I understant that my question is not directly related to programming itself and looks more like research. But probably someone can advise here.

I have an idea for app, when user takes a photo and app will analyze it and cut everythig except required object (a piece of clothin for example) and will save it in a separate image. Yesterday it was very difficult task, because developer should create pretty good neural network and educate it. But after Apple released iPhone X with true depth camera, half of the problems can be solved. As per my understanding, developer can remove background much more easily, because iPhone will know where background is located.

So only several questions left:

I. What is the format of photos which are taken by iPhone X with true depth camera?

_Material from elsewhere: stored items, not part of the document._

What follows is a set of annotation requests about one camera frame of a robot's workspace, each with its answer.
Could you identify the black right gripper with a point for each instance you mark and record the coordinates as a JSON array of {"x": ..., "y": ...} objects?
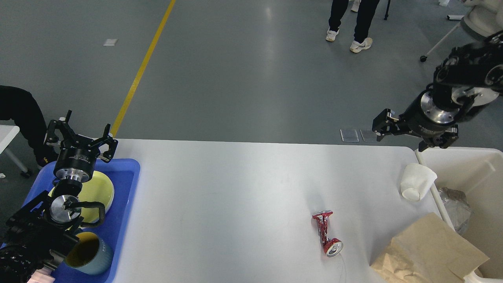
[{"x": 428, "y": 117}]

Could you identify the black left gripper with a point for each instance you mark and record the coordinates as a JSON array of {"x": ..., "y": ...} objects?
[{"x": 76, "y": 157}]

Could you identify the yellow plastic plate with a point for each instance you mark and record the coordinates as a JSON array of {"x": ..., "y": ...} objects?
[{"x": 60, "y": 214}]

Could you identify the small foil piece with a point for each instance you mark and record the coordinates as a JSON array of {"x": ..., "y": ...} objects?
[{"x": 459, "y": 212}]

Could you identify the grey-blue mug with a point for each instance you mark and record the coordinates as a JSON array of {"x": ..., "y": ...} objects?
[{"x": 91, "y": 255}]

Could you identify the pink mug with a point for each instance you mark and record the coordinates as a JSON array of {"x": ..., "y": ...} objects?
[{"x": 40, "y": 277}]

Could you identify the brown paper ball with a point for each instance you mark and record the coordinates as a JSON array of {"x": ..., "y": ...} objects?
[{"x": 453, "y": 194}]

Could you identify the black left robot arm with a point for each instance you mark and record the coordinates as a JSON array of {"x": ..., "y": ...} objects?
[{"x": 44, "y": 231}]

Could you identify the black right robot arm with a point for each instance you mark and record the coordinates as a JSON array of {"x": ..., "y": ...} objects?
[{"x": 463, "y": 85}]

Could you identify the right floor outlet plate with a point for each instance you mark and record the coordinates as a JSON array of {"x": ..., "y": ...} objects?
[{"x": 368, "y": 136}]

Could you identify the floor outlet plate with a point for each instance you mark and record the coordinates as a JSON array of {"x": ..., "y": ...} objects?
[
  {"x": 368, "y": 136},
  {"x": 349, "y": 136}
]

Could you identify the white crumpled napkin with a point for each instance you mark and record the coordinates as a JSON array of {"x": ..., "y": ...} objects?
[{"x": 416, "y": 181}]

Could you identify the left floor outlet plate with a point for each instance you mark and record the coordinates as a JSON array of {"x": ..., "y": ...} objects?
[{"x": 349, "y": 136}]

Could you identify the white plastic bin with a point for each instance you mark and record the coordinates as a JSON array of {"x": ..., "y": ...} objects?
[{"x": 478, "y": 172}]

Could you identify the person in black clothes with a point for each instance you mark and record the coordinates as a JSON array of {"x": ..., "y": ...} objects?
[{"x": 20, "y": 106}]

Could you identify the white side table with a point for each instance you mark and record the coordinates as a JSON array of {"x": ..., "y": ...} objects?
[{"x": 7, "y": 134}]

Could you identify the blue plastic tray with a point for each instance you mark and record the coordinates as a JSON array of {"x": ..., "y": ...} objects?
[{"x": 124, "y": 175}]

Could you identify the black stand leg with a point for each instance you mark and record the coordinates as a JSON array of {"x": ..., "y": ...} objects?
[{"x": 386, "y": 15}]

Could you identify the flat brown paper bag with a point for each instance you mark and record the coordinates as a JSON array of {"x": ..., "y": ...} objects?
[{"x": 428, "y": 251}]

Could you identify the white rolling chair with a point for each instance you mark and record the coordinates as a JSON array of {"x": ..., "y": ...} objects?
[{"x": 483, "y": 20}]

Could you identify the crushed red soda can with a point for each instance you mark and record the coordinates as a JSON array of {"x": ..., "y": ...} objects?
[{"x": 330, "y": 246}]

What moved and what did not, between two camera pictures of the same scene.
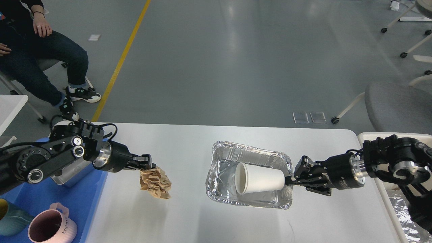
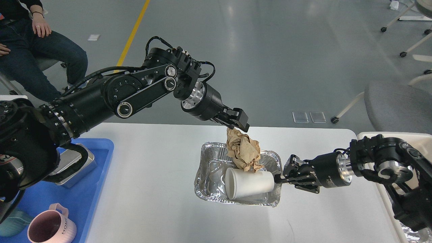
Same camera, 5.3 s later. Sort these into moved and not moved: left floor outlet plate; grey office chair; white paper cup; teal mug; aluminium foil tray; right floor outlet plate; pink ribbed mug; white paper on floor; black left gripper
Moved: aluminium foil tray; black left gripper; white paper cup
Not moved: teal mug; grey office chair; right floor outlet plate; white paper on floor; left floor outlet plate; pink ribbed mug
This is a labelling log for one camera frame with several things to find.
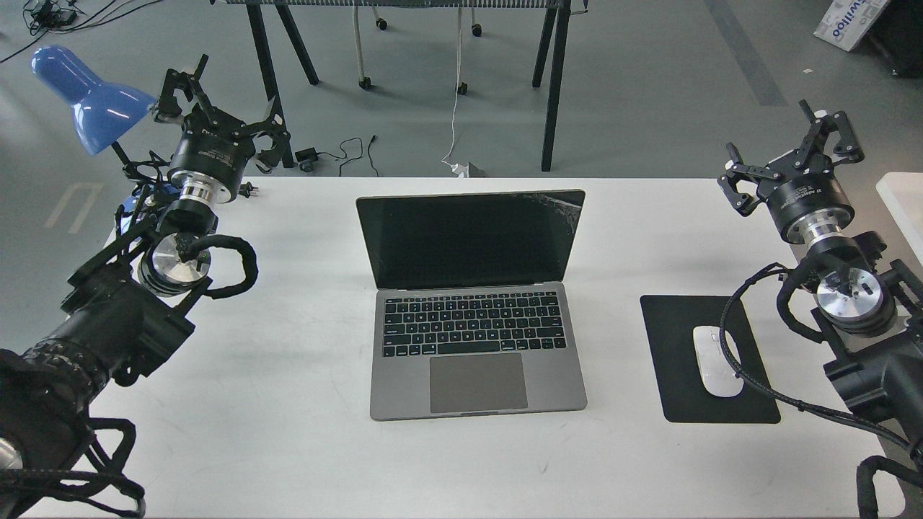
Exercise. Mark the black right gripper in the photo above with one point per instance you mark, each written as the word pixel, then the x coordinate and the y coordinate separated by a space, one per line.
pixel 791 199

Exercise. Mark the white power adapter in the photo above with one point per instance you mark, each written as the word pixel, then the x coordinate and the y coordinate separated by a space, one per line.
pixel 465 169

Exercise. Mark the grey laptop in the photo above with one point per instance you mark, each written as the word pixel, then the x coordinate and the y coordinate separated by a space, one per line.
pixel 471 312

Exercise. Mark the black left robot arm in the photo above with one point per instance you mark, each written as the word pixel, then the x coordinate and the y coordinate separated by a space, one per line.
pixel 127 312

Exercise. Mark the black power adapter with cable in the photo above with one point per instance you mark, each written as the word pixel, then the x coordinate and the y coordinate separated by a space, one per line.
pixel 307 158

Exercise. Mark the white computer mouse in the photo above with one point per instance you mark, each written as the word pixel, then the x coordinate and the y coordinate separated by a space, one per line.
pixel 717 375

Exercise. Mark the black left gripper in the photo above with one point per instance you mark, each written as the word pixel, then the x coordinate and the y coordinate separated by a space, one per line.
pixel 203 153

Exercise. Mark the black mouse pad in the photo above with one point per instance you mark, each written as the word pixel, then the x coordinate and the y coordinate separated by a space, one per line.
pixel 670 321

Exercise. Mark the blue desk lamp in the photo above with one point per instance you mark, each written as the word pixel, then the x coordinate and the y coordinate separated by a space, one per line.
pixel 102 111

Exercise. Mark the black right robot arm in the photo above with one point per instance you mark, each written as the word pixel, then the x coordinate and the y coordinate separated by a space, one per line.
pixel 871 320

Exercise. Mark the black trestle table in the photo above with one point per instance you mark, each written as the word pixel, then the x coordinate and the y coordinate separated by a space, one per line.
pixel 523 46

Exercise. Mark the white cardboard box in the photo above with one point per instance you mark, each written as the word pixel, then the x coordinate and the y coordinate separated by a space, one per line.
pixel 845 23

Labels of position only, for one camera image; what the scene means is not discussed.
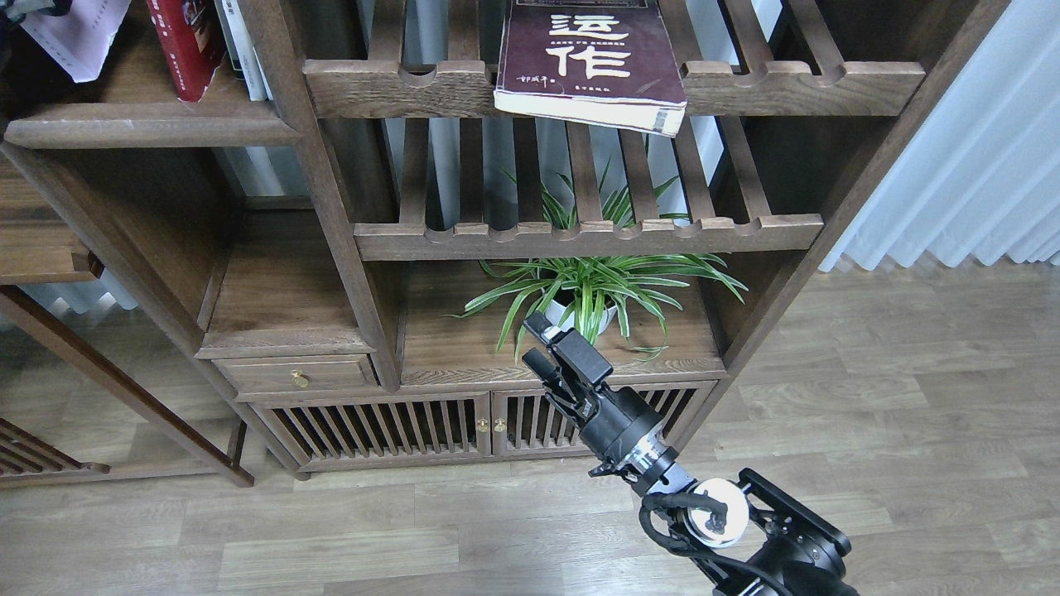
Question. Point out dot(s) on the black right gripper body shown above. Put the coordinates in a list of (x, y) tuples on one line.
[(624, 432)]

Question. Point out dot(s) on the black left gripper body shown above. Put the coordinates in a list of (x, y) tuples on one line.
[(15, 11)]

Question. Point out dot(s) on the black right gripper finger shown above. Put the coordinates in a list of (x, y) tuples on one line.
[(549, 374), (581, 365)]

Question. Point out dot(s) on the white purple book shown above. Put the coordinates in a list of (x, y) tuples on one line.
[(79, 42)]

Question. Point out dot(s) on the red survival guide book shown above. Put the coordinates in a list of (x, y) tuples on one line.
[(192, 43)]

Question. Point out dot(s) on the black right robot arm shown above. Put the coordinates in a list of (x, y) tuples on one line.
[(748, 537)]

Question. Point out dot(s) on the white upright books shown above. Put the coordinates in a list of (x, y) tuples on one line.
[(241, 52)]

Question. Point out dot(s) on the white plant pot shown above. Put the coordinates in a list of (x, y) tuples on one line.
[(568, 312)]

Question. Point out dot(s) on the green spider plant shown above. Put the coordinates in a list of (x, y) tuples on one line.
[(628, 281)]

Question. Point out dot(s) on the brass drawer knob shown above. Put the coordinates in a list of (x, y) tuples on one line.
[(299, 379)]

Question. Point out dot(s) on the dark wooden bookshelf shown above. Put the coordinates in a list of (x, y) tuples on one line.
[(336, 229)]

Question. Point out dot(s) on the dark maroon book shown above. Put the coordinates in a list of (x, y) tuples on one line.
[(607, 63)]

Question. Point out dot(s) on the wooden side furniture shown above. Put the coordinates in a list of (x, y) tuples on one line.
[(92, 390)]

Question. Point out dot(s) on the white pleated curtain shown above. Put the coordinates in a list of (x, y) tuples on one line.
[(980, 179)]

Is it possible to create neural network that will be able to use information about depth from the picture?

II. I've read about CoreML, tried some examples, but it's still not clear for me - how the following behaviour can be achieved in terms of External Neural Network that was imported into CoreML:

Neural network gets an image as an input data.
NN analyzes it, finds required object on the image.
NN returns not only determinated type of object, but cropped object itself or array of coordinates/pixels of the area that should be cropped.
Application gets all required information from NN and performs necessary actions to crop an image and save it to another file or whatever.

Any advice will be appreciated.

Solution

Ok, your question is actually directly related to programming:)

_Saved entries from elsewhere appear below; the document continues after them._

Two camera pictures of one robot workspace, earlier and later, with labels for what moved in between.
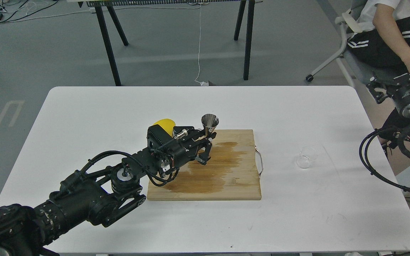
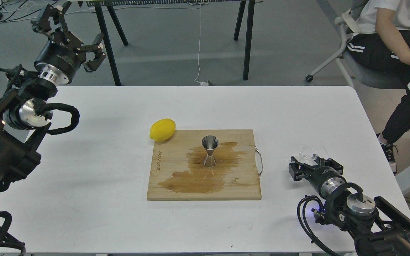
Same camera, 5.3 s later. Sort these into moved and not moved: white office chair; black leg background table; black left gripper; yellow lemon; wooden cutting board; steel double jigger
Moved: black left gripper; steel double jigger
Not moved: wooden cutting board; white office chair; black leg background table; yellow lemon
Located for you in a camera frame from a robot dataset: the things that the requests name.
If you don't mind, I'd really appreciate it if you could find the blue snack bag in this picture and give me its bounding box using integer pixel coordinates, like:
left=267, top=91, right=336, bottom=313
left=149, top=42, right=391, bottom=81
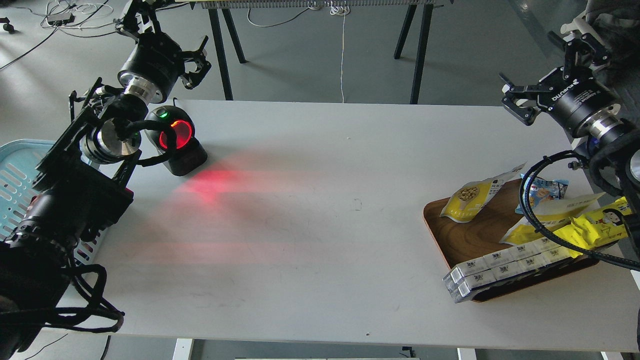
left=527, top=177, right=570, bottom=209

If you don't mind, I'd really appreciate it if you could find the black table legs background right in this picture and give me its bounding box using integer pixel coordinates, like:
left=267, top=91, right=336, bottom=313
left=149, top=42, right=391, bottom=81
left=393, top=4, right=435, bottom=105

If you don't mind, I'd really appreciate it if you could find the black table legs background left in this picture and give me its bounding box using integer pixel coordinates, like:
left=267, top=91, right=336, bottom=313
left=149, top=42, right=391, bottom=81
left=207, top=7, right=248, bottom=102

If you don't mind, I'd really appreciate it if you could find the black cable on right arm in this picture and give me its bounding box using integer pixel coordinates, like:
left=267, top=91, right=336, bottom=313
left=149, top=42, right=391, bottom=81
left=518, top=150, right=640, bottom=271

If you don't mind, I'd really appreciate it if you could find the white hanging cable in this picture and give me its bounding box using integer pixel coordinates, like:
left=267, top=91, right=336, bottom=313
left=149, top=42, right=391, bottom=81
left=330, top=0, right=351, bottom=104

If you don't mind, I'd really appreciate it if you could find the light blue plastic basket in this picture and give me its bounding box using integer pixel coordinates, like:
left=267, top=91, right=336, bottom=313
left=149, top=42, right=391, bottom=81
left=0, top=139, right=107, bottom=265

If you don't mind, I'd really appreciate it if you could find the white snack box row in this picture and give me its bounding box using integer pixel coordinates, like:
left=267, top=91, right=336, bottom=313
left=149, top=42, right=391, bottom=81
left=442, top=244, right=571, bottom=303
left=442, top=237, right=563, bottom=291

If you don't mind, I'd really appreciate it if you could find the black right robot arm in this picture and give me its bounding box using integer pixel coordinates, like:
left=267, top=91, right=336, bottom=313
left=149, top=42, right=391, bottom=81
left=500, top=32, right=639, bottom=270

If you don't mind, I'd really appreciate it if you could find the white snack box upper row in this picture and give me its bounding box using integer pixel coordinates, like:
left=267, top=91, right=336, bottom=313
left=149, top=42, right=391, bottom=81
left=442, top=237, right=563, bottom=291

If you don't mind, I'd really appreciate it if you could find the yellow white snack pouch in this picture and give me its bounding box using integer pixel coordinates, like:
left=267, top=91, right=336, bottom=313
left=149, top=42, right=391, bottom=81
left=439, top=162, right=526, bottom=224
left=499, top=192, right=605, bottom=246

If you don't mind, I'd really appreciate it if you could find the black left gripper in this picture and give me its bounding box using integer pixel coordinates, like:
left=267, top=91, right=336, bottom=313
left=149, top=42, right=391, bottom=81
left=115, top=0, right=211, bottom=101

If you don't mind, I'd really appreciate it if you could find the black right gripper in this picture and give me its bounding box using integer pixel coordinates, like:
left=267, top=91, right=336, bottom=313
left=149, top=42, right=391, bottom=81
left=498, top=30, right=621, bottom=138

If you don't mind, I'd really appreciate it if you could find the yellow cartoon snack bag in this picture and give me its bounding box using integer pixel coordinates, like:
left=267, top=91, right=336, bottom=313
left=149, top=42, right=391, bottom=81
left=553, top=197, right=632, bottom=251

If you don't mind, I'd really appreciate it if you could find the black barcode scanner red window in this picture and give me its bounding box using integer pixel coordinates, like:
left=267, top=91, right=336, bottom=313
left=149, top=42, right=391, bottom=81
left=146, top=105, right=208, bottom=177

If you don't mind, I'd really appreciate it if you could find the brown wooden tray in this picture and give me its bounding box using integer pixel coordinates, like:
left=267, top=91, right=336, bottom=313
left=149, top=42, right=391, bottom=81
left=423, top=178, right=598, bottom=302

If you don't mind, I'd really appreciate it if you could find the black table legs background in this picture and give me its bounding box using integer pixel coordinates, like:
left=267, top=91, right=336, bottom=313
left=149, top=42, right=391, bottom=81
left=393, top=4, right=435, bottom=105
left=207, top=7, right=248, bottom=102

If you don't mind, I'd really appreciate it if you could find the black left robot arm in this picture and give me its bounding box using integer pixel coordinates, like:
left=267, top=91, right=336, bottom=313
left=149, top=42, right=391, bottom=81
left=1, top=0, right=211, bottom=360

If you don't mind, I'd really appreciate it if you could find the white snack box lower row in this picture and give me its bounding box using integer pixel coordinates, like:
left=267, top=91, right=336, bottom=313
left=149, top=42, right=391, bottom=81
left=442, top=244, right=571, bottom=303

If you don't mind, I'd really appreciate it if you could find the yellow white flat snack pouch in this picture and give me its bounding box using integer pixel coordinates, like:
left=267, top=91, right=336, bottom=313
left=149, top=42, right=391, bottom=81
left=499, top=192, right=605, bottom=246

Ad I. The format is HEIF, but you access data of the image (if you develop an iPhone app) by means of iOS APIs, so you easily get information about bitmap as CVPixelBuffer.

Ad II. 1. Neural network gets an image as an input data.

As mentioned above, you want to get your bitmap first, so create a CVPixelBuffer. Check out this post for example. Then you use CoreML API. You want to use MLFeatureProvider protocol. An object which conforms to is where you put your vector data with MLFeatureValue under a key name picked by you (like "pixelData").

import CoreML

class YourImageFeatureProvider: MLFeatureProvider {

    let imageFeatureValue: MLFeatureValue
    var featureNames: Set<String> = []

    init(with imageFeatureValue: MLFeatureValue) {
        featureNames.insert("pixelData")
        self.imageFeatureValue = imageFeatureValue
    }

    func featureValue(for featureName: String) -> MLFeatureValue? {
        guard featureName == "pixelData" else {
            return nil
        }
        return imageFeatureValue
    }
}

Then you use it like this, and feature value will be created with initWithPixelBuffer initializer on MLFeatureValue:

let imageFeatureValue = MLFeatureValue(pixelBuffer: yourPixelBuffer)
let featureProvider = YourImageFeatureProvider(imageFeatureValue: imageFeatureValue)

Remember to crop/scale image before this operation so as to your network is being fed with a vector of a proper size.

NN analyzes it, finds required object on the image.

Use prediction function on your CoreML model.

do {

    let outputFeatureProvider = try yourModel.prediction(from: featureProvider)

    //success! your output feature provider has your data
} catch {

    //your model failed to predict, check the error
}

NN returns not only determinated type of object, but cropped object itself or array of coordinates/pixels of the area that should be cropped.

This depends on your model and whether you imported it correctly. Under the assumption you did, you access output data by checking returned MLFeatureProvider (remember that this is a protocol, so you would have to implement another one similar to what I made for you in step 1, smth like YourOutputFeatureProvider) and there you have a bitmap and rest of the data your NN spits out.

Application gets all required information from NN and performs necessary actions to crop an image and save it to another file or whatever.

Just reverse step 1, so from MLFeatureValue -> CVPixelBuffer -> UIImage. There are plenty of questions on SO about this so I won't repeat answers.

If you are a beginner, don't expect to have results overnight, but the path is here. For an experienced dev I would estimate this work for several hours to get work done (plus model learning time and porting it to CoreML).

Apart from CoreML (maybe you find your model too sophisticated and it won't be able to port it to CoreML) check out Matthjis Hollemans' github (very good resources on different ways of porting models to iOS). He is also around here and knows a lot in the subject.